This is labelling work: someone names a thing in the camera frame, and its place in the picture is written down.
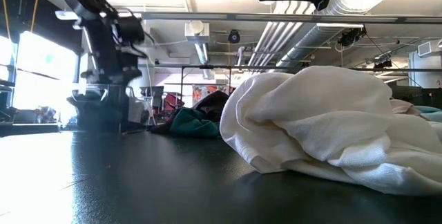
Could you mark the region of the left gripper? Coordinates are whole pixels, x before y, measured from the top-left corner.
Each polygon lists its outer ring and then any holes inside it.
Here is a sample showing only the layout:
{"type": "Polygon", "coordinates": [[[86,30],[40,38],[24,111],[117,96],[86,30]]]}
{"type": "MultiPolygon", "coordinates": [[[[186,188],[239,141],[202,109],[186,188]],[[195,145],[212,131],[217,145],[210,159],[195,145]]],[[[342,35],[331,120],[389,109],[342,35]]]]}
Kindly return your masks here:
{"type": "Polygon", "coordinates": [[[141,77],[142,72],[136,66],[123,67],[118,62],[116,42],[113,37],[112,24],[114,21],[101,18],[94,19],[81,17],[79,25],[86,31],[90,53],[93,57],[95,70],[86,70],[80,77],[88,84],[110,84],[112,82],[130,82],[141,77]]]}

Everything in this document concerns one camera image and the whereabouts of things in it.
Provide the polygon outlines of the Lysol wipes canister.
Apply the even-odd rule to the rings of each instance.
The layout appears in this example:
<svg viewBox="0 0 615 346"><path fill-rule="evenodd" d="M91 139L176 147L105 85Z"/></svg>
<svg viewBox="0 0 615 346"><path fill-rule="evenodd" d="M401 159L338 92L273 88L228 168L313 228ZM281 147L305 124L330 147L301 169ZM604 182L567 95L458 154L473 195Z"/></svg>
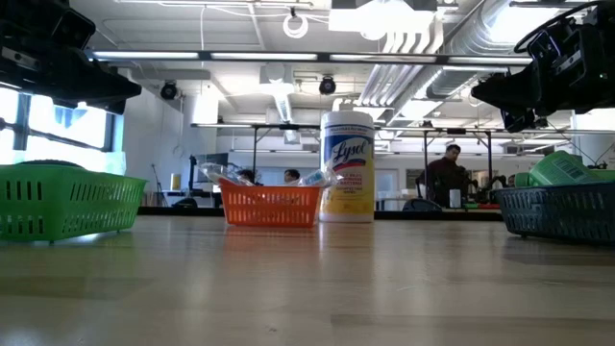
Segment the Lysol wipes canister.
<svg viewBox="0 0 615 346"><path fill-rule="evenodd" d="M375 213L375 125L359 111L329 111L321 120L321 167L337 182L322 195L322 222L370 223Z"/></svg>

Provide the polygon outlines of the black plastic slotted basket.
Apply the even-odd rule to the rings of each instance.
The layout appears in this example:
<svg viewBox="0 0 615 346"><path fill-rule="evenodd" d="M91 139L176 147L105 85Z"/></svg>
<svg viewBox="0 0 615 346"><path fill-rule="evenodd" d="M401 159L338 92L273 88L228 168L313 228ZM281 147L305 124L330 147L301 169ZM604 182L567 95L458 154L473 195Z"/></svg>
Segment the black plastic slotted basket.
<svg viewBox="0 0 615 346"><path fill-rule="evenodd" d="M615 182L506 188L496 199L514 235L615 246Z"/></svg>

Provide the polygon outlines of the black overhead rig bar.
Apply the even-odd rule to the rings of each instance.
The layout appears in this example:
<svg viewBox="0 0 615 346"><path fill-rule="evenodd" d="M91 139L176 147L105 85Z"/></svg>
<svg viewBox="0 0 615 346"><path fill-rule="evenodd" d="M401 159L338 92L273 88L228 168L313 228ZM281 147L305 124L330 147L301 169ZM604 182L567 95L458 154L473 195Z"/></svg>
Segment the black overhead rig bar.
<svg viewBox="0 0 615 346"><path fill-rule="evenodd" d="M86 55L102 62L308 62L481 67L518 67L532 62L529 57L519 56L270 51L86 50Z"/></svg>

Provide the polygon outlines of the green plastic basket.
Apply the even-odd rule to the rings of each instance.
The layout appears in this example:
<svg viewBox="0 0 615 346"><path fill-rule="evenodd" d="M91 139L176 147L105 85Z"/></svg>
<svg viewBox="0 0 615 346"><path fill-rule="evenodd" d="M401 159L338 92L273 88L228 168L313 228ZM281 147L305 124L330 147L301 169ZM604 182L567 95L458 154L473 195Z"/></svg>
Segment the green plastic basket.
<svg viewBox="0 0 615 346"><path fill-rule="evenodd" d="M54 242L130 229L145 185L75 166L0 165L0 239Z"/></svg>

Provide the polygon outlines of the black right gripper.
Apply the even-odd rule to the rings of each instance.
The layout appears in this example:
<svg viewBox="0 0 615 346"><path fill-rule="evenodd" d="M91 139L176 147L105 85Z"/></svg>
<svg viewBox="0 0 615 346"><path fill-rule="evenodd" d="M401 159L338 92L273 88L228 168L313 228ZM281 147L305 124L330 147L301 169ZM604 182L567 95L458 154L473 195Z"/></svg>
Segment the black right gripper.
<svg viewBox="0 0 615 346"><path fill-rule="evenodd" d="M544 126L557 111L615 107L615 12L589 12L580 22L560 14L526 34L513 51L529 55L527 45L541 30L556 39L558 59L540 63L531 58L522 70L493 73L471 90L475 98L501 109L511 133Z"/></svg>

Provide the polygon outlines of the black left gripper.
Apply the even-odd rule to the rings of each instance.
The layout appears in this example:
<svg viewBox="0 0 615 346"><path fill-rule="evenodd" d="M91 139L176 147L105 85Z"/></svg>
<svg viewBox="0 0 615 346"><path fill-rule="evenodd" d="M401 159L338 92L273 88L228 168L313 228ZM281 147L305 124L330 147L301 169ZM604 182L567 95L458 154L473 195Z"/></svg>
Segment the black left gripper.
<svg viewBox="0 0 615 346"><path fill-rule="evenodd" d="M69 0L0 0L0 83L52 97L55 113L122 115L142 88L84 50L57 44L51 32ZM90 106L87 103L110 103Z"/></svg>

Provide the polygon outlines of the orange plastic basket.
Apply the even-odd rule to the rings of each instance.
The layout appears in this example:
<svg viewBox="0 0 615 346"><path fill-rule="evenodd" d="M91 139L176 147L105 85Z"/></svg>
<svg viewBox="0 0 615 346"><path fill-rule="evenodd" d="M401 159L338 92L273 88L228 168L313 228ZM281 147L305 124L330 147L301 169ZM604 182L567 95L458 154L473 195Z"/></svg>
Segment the orange plastic basket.
<svg viewBox="0 0 615 346"><path fill-rule="evenodd" d="M322 188L220 182L226 222L234 226L308 228L316 222Z"/></svg>

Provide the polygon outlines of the large bright window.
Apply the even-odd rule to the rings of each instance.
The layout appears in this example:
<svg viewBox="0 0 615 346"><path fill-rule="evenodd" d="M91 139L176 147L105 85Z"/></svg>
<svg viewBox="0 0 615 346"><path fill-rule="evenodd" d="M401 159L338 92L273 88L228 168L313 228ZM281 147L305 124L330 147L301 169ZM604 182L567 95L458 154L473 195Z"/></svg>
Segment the large bright window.
<svg viewBox="0 0 615 346"><path fill-rule="evenodd" d="M124 119L82 103L56 106L46 96L0 88L0 164L68 161L123 175Z"/></svg>

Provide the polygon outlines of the black background rig frame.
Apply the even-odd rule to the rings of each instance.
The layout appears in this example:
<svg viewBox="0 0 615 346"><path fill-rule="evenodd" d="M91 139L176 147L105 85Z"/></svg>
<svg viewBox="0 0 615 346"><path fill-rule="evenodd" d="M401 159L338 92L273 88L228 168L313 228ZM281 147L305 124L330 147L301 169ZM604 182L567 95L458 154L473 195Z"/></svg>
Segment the black background rig frame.
<svg viewBox="0 0 615 346"><path fill-rule="evenodd" d="M214 130L216 151L227 153L229 162L237 166L259 170L266 167L308 169L320 165L320 132L315 129L301 128L297 134L301 139L299 144L285 143L281 129L263 124L222 124ZM463 155L479 158L483 169L504 151L493 134L449 134L426 132L421 128L401 134L377 131L375 155L381 161L378 168L388 164L391 169L403 171L422 169L452 144L460 146Z"/></svg>

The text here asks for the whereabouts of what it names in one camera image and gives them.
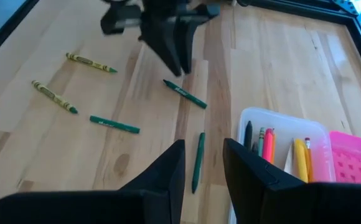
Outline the silver-green pen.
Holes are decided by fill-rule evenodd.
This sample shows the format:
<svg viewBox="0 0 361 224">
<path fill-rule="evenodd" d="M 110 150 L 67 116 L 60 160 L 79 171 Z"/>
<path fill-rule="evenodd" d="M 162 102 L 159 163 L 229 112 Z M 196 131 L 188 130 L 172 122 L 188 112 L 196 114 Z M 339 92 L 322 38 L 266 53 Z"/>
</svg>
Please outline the silver-green pen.
<svg viewBox="0 0 361 224">
<path fill-rule="evenodd" d="M 258 155 L 260 157 L 263 155 L 265 131 L 266 131 L 266 129 L 264 127 L 260 128 L 260 132 L 259 132 L 259 136 L 258 136 Z"/>
</svg>

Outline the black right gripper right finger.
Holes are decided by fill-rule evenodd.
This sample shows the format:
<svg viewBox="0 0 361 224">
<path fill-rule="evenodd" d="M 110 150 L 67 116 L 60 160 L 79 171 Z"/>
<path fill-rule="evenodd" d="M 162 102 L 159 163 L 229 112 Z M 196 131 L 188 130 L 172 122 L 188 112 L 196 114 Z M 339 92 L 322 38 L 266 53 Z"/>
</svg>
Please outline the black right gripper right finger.
<svg viewBox="0 0 361 224">
<path fill-rule="evenodd" d="M 237 224 L 361 224 L 361 184 L 307 184 L 231 138 L 223 165 Z"/>
</svg>

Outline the clear plastic supply box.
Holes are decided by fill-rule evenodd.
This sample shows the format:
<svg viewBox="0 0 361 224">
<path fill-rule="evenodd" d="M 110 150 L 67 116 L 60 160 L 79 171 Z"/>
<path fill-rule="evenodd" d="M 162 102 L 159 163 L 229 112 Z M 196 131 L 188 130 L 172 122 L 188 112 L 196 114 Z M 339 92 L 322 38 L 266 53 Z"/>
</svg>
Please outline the clear plastic supply box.
<svg viewBox="0 0 361 224">
<path fill-rule="evenodd" d="M 331 142 L 329 134 L 323 125 L 262 108 L 247 108 L 241 113 L 238 127 L 238 139 L 235 140 L 242 146 L 248 121 L 251 121 L 253 126 L 253 139 L 258 139 L 259 131 L 262 127 L 274 129 L 276 134 L 274 166 L 283 170 L 292 141 L 294 139 L 309 137 L 311 139 L 315 182 L 331 183 L 335 181 L 334 165 L 331 155 Z M 237 224 L 233 204 L 231 214 L 233 220 Z"/>
</svg>

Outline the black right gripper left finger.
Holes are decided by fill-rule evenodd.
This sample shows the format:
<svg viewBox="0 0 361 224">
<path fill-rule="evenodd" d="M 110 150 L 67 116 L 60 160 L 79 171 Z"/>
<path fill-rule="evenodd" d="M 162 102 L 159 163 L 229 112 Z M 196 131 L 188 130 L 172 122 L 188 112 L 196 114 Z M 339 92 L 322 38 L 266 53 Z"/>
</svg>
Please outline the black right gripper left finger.
<svg viewBox="0 0 361 224">
<path fill-rule="evenodd" d="M 118 190 L 23 192 L 0 198 L 0 224 L 179 224 L 185 141 Z"/>
</svg>

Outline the long black pen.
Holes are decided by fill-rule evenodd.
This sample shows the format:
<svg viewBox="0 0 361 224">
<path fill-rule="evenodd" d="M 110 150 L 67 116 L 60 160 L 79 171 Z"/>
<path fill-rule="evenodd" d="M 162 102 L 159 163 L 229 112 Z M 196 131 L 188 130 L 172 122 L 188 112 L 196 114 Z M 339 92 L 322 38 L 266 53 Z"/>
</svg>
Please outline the long black pen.
<svg viewBox="0 0 361 224">
<path fill-rule="evenodd" d="M 252 139 L 253 126 L 251 121 L 248 121 L 245 128 L 244 142 L 243 145 L 247 148 L 248 151 L 251 150 L 251 139 Z"/>
</svg>

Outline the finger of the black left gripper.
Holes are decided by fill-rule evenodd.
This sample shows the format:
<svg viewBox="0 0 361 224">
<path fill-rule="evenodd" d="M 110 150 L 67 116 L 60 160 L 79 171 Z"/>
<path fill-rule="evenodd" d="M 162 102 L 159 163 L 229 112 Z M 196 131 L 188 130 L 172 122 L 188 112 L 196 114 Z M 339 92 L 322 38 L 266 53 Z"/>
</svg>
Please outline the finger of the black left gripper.
<svg viewBox="0 0 361 224">
<path fill-rule="evenodd" d="M 143 40 L 176 76 L 181 76 L 181 63 L 174 42 L 174 23 L 143 22 L 140 25 Z"/>
<path fill-rule="evenodd" d="M 186 74 L 192 71 L 192 46 L 198 23 L 177 21 L 176 50 L 180 65 Z"/>
</svg>

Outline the green marker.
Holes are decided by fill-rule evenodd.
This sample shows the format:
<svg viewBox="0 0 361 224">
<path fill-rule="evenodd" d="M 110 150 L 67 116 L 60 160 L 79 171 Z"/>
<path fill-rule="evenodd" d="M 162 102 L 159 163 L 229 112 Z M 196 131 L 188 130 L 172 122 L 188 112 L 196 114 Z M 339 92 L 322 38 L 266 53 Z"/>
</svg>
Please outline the green marker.
<svg viewBox="0 0 361 224">
<path fill-rule="evenodd" d="M 192 176 L 192 193 L 194 194 L 197 190 L 200 178 L 200 170 L 202 167 L 202 160 L 204 157 L 204 146 L 205 146 L 205 133 L 200 133 L 199 142 L 197 146 L 194 171 Z"/>
<path fill-rule="evenodd" d="M 111 127 L 111 128 L 120 129 L 122 131 L 128 131 L 128 132 L 134 133 L 134 134 L 139 134 L 139 132 L 140 132 L 140 129 L 137 127 L 130 126 L 130 125 L 124 124 L 124 123 L 119 123 L 119 122 L 112 121 L 112 120 L 108 120 L 108 119 L 101 118 L 98 116 L 90 115 L 90 121 L 92 123 L 104 125 L 104 126 Z"/>
<path fill-rule="evenodd" d="M 193 102 L 194 104 L 196 104 L 197 106 L 206 109 L 207 104 L 205 102 L 203 102 L 202 100 L 196 98 L 194 95 L 191 95 L 190 93 L 188 93 L 187 91 L 185 91 L 184 89 L 182 89 L 181 87 L 177 86 L 176 84 L 170 82 L 169 80 L 163 80 L 163 82 L 166 84 L 167 87 L 169 87 L 171 90 L 176 91 L 177 93 L 179 93 L 180 95 L 182 95 L 184 98 L 187 98 L 188 100 L 190 100 L 191 102 Z"/>
</svg>

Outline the yellow highlighter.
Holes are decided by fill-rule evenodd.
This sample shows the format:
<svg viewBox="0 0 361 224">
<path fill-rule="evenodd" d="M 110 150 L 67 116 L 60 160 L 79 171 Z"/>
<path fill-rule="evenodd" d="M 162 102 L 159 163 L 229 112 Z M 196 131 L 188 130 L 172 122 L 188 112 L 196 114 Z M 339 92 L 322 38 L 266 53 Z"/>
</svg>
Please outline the yellow highlighter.
<svg viewBox="0 0 361 224">
<path fill-rule="evenodd" d="M 306 156 L 304 150 L 304 143 L 301 139 L 294 140 L 294 156 L 296 158 L 296 167 L 298 170 L 298 176 L 303 181 L 308 183 L 308 171 L 306 165 Z"/>
</svg>

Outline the green crayon yellow wrapper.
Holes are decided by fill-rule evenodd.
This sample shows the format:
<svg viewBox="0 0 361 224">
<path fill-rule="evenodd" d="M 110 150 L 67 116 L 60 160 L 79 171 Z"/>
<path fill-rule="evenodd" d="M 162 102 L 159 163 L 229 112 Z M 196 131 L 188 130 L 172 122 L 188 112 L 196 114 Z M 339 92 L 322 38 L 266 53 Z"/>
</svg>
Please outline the green crayon yellow wrapper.
<svg viewBox="0 0 361 224">
<path fill-rule="evenodd" d="M 44 94 L 46 97 L 54 101 L 56 104 L 61 106 L 63 109 L 71 112 L 72 114 L 78 114 L 78 110 L 76 107 L 74 107 L 72 104 L 70 104 L 68 101 L 64 100 L 60 95 L 57 95 L 50 89 L 48 89 L 45 85 L 41 84 L 41 82 L 38 82 L 37 80 L 32 80 L 32 86 Z"/>
<path fill-rule="evenodd" d="M 97 68 L 97 69 L 102 70 L 104 72 L 108 72 L 108 73 L 117 73 L 118 72 L 113 67 L 94 62 L 94 61 L 92 61 L 90 59 L 87 59 L 85 57 L 82 57 L 82 56 L 79 56 L 79 55 L 76 55 L 76 54 L 72 54 L 72 53 L 67 52 L 65 55 L 70 60 L 82 63 L 84 65 L 88 65 L 88 66 L 93 67 L 93 68 Z"/>
</svg>

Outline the pink perforated box lid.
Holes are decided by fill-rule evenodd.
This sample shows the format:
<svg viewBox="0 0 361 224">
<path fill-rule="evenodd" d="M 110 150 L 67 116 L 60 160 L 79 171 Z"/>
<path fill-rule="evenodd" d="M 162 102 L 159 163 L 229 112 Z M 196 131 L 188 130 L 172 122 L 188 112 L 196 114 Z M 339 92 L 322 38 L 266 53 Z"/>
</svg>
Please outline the pink perforated box lid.
<svg viewBox="0 0 361 224">
<path fill-rule="evenodd" d="M 361 184 L 361 138 L 338 131 L 329 137 L 336 181 Z"/>
</svg>

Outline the orange pencil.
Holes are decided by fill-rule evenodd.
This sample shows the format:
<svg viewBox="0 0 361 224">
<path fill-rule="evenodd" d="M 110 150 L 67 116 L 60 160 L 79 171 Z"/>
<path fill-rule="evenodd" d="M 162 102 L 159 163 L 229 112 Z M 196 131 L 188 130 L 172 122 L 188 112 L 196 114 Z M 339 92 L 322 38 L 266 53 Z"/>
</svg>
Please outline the orange pencil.
<svg viewBox="0 0 361 224">
<path fill-rule="evenodd" d="M 313 175 L 313 168 L 312 168 L 312 159 L 311 159 L 311 140 L 310 138 L 304 139 L 305 143 L 305 157 L 306 157 L 306 167 L 307 167 L 307 175 L 308 175 L 308 181 L 313 182 L 314 181 L 314 175 Z"/>
<path fill-rule="evenodd" d="M 276 154 L 276 134 L 274 133 L 274 129 L 272 135 L 273 135 L 273 139 L 272 139 L 271 163 L 274 165 L 275 154 Z"/>
</svg>

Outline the pink pen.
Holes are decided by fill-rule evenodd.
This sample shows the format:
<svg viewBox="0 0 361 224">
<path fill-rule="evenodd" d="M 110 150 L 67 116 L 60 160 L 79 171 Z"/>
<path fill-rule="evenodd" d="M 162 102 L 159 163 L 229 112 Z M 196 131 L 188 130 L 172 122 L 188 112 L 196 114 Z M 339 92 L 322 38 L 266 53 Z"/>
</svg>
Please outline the pink pen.
<svg viewBox="0 0 361 224">
<path fill-rule="evenodd" d="M 271 163 L 271 154 L 272 154 L 272 139 L 273 139 L 273 128 L 268 128 L 265 131 L 264 145 L 263 145 L 263 155 L 262 158 Z"/>
</svg>
====
- [WORK INSTRUCTIONS]: Go through the entries. Report every line that contains the word "names".

- [OUTPUT OF THE EXERCISE]:
This is labelling work: someone names a thing in the camera frame, and its place in the picture is written down.
The text here asks for the whereabouts of what it names in one camera image and gives them.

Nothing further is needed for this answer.